Repeat the whole listing, keeping every word and every line intact.
-----
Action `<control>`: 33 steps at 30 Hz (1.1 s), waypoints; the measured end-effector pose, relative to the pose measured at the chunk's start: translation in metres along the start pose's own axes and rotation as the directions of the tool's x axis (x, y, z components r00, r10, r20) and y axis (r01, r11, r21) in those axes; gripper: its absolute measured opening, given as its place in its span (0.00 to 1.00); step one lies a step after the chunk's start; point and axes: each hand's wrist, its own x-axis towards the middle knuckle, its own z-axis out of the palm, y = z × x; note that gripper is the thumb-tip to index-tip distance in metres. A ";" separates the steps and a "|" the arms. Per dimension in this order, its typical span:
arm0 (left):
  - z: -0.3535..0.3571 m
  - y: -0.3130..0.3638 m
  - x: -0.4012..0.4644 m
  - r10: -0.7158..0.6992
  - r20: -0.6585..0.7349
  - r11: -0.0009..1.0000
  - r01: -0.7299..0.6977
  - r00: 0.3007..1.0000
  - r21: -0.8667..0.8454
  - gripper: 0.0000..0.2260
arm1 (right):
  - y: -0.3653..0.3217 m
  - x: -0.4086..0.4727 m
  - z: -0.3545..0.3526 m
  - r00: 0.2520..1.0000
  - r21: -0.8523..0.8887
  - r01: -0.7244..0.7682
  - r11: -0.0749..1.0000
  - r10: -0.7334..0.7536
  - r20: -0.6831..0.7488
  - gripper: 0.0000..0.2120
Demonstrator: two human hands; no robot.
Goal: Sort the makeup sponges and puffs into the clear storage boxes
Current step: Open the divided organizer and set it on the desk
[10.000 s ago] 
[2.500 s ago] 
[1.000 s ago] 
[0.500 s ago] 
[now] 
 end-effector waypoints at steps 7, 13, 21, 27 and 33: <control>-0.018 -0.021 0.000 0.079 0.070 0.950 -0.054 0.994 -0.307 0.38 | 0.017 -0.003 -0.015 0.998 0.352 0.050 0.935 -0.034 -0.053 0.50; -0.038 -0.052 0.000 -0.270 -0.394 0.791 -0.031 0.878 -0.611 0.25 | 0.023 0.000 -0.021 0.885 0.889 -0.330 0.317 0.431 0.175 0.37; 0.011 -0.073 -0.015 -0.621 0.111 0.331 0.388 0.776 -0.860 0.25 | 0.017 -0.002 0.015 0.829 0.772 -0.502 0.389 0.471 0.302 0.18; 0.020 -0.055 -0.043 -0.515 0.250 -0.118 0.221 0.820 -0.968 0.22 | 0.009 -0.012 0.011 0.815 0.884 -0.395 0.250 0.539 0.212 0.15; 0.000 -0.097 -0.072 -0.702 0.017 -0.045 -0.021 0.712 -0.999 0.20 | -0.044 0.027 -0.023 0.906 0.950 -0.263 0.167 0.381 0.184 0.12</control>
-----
Exercise output =>
Action `<control>`: 33 steps at 30 Hz (1.1 s), waypoints; the measured end-effector pose, relative to the pose measured at the chunk's start: translation in metres along the start pose's own axes and rotation as the directions of the tool's x axis (x, y, z components r00, r10, r20) and y axis (r01, r11, r21) in those axes; gripper: its absolute measured opening, given as its place in its span (0.00 to 1.00); step one lies a step after the chunk's start; point and axes: each hand's wrist, its own x-axis towards the middle knuckle, its own z-axis out of the palm, y = z × x; note that gripper is the thumb-tip to index-tip distance in metres. A ";" separates the steps and a "|" the arms. Per dimension in this order, its typical span:
arm0 (left):
  - z: -0.3535..0.3571 m
  - y: -0.3130..0.3638 m
  - x: -0.4012..0.4644 m
  - r10: -0.7158..0.6992
  - r20: -0.6585..0.7349
  - r11: -0.0009..1.0000
  - r01: -0.7299..0.6977
  - r00: 0.3007..1.0000
  - r21: -0.8667..0.8454
  - gripper: 0.0000..0.2260
arm1 (right):
  - y: -0.3653..0.3217 m
  - x: -0.4086..0.4727 m
  - z: -0.3545..0.3526 m
  - r00: 0.2520..1.0000
  - r21: -0.8523..0.8887
  - r01: -0.7244..0.7682
  - r11: -0.0749..1.0000
  - r10: -0.7334..0.7536
  - r20: -0.6831..0.7488
  - gripper: 0.0000..0.2120
Demonstrator: two human hands; no robot.
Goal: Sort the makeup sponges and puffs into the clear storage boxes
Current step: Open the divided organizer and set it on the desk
[10.000 s ago] 
[2.500 s ago] 
[1.000 s ago] 
[0.500 s ago] 
[now] 
 end-effector waypoints at steps 7, 13, 21, 27 and 33: <control>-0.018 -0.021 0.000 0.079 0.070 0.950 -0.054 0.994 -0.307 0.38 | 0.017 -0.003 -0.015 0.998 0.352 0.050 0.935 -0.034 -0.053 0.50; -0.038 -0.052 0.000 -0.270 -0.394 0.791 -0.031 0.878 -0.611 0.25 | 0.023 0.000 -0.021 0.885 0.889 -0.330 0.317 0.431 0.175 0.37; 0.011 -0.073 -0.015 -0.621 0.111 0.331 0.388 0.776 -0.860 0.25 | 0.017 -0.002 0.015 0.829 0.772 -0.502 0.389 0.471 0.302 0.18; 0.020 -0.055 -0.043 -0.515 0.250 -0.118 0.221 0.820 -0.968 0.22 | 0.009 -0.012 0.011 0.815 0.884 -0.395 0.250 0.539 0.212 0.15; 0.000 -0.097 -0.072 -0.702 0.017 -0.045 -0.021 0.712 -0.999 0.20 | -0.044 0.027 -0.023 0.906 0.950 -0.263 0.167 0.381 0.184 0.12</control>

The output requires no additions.